Notes of an Overland Journey Through France and Egypt to Bombay eBook

This eBook from the Gutenberg Project consists of approximately 275 pages of information about Notes of an Overland Journey Through France and Egypt to Bombay.

Notes of an Overland Journey Through France and Egypt to Bombay eBook

This eBook from the Gutenberg Project consists of approximately 275 pages of information about Notes of an Overland Journey Through France and Egypt to Bombay.

When any tamasha, as the natives call it, is going on upon the Esplanade, near the beach, they add very considerably to the effect of the scene, by grouping themselves upon the bales of cotton, piled near the wharf for exportation:  those often appear to be a mass of human beings, so thickly are they covered with eager gazers.  Upon the occasion of the departure of Sir Henry Fane to England, there appeared to be a general turn-out of the whole of Bombay, and the effect was impressive and striking.  The road down to the Bunder, or place of embarkation, was lined with soldiers, the bands of the different regiments playing while the cortege passed.  All the ladies made their appearance in open carriages, while the gentlemen mounted on horseback, and joined the cavalcade.  A large party of native gentlemen assembled on foot at the Bunder, for the purpose of showing a last mark of respect to a distinguished officer, about to leave the country for ever.

Sir Henry, accompanied by his staff, but all in plain clothes, drove down the road in a barouche, attended by an escort of cavalry, and seemed to be much affected by the tokens of esteem which he received on every hand.  He left the shore amidst the waving of handkerchiefs, and a salute of seventeen guns, and would have been greeted with hearty cheers, did military discipline allow of such manifestation of the feelings.

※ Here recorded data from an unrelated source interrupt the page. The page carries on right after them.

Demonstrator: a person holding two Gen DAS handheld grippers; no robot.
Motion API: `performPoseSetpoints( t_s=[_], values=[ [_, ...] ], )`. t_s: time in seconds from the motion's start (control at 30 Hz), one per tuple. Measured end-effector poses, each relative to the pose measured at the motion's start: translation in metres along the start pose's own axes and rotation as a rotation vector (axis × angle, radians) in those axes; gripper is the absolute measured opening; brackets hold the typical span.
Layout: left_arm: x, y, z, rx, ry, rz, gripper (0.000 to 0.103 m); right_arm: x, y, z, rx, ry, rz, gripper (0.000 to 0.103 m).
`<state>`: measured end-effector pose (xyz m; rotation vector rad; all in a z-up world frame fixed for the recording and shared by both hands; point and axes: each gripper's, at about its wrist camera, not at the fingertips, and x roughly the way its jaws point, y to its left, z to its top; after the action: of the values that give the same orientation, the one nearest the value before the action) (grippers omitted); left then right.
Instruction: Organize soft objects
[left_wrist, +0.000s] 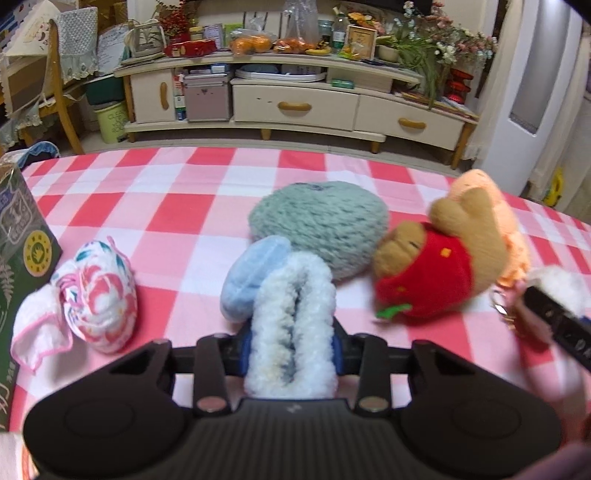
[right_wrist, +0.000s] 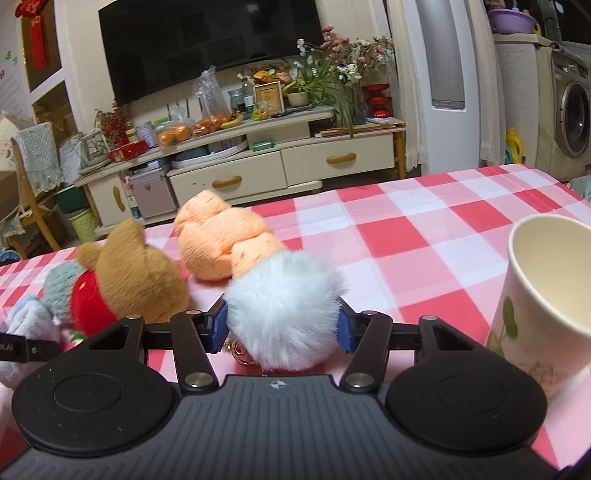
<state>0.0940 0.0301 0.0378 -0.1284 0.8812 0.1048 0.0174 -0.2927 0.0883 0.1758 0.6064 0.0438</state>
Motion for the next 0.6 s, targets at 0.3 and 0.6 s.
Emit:
performPoseSetpoints(
  t_s=[0.3, 0.6],
  values=[
    [-0.039, 0.000, -0.011, 0.013, -0.033, -0.100, 0.036, -0.019, 0.007, -0.007, 0.001, 0.025, 0.051, 0.068],
    [-0.076, 0.014, -0.025, 0.019, -0.055, -0.154, 0.036, -0.045, 0.014, -0.020, -0.012, 0.048, 0.092, 0.068]
  ],
)
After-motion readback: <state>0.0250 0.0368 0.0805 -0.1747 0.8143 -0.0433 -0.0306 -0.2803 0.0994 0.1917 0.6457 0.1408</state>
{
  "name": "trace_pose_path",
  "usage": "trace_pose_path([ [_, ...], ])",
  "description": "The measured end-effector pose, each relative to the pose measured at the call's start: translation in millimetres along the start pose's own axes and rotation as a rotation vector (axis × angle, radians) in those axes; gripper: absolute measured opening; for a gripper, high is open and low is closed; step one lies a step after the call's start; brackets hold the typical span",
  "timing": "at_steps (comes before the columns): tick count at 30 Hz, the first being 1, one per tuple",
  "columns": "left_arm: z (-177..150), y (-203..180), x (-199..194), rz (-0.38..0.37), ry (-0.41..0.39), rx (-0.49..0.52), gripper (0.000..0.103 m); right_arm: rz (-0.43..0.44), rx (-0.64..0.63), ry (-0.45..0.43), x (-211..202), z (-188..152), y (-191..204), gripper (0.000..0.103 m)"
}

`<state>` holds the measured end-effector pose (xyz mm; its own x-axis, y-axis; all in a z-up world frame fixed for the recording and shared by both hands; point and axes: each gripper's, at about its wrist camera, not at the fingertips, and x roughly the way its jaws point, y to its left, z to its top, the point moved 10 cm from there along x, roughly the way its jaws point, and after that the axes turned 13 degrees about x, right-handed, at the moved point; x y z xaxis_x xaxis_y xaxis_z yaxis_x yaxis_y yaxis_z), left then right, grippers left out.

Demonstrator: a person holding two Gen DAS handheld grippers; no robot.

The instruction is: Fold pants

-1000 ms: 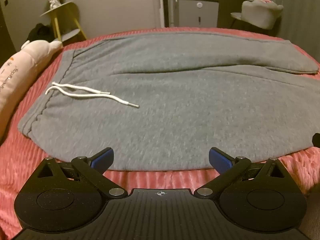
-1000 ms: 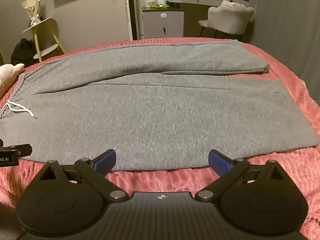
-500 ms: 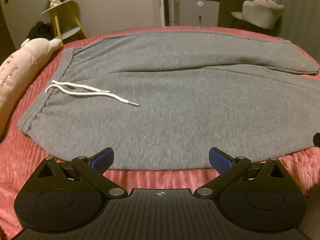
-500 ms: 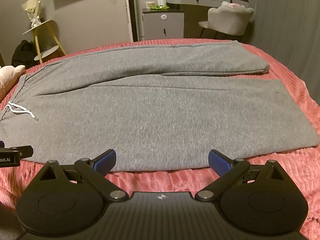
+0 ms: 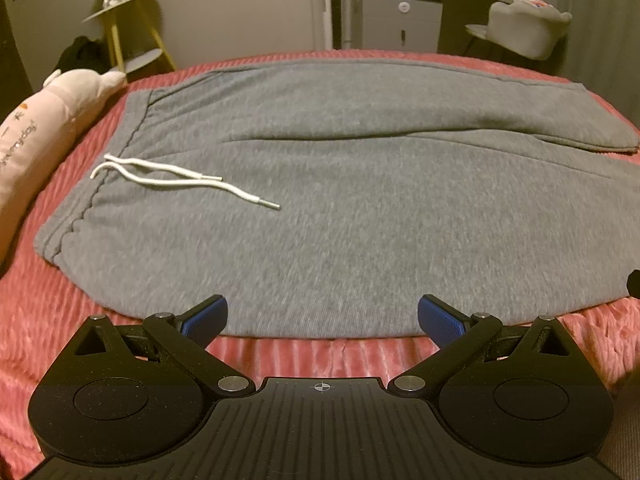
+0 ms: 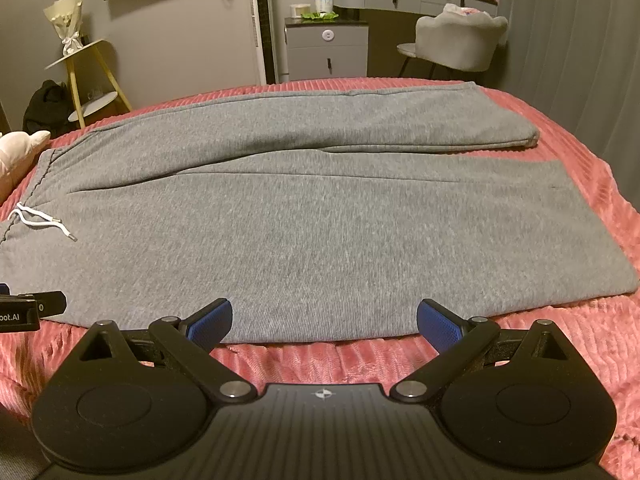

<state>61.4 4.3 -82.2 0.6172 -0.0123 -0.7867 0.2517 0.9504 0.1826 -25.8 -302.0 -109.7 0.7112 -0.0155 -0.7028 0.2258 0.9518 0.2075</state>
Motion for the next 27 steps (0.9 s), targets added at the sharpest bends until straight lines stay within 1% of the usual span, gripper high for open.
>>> trace_pose_path([
  [27, -1.4, 3.5, 2.9, -0.008, 0.018, -0.02, 0.103, 0.009, 0.008, 0.006, 2.4, 0.7, -0.4, 0.099],
])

Sights and scenes like these will, of course, always attract numerous spectators, while on the evenings in which the band plays, there is a fair excuse for making the Esplanade the object of the drive; but Bombay affords so many avenues possessing much greater beauty, that I am always delighted when I can diversify the scene by a visit to places not nearly so much in request, but which are to me infinitely more interesting, as developing some charm of nature, or displaying the habits and manners of the people of the country.  With these views and feelings, I was much pleased at receiving an invitation to accompany some friends to a fair held in Mahim Wood—­that sea of palm-trees, which I had often looked down upon from Chintapootzlee Hill with so much pleasure.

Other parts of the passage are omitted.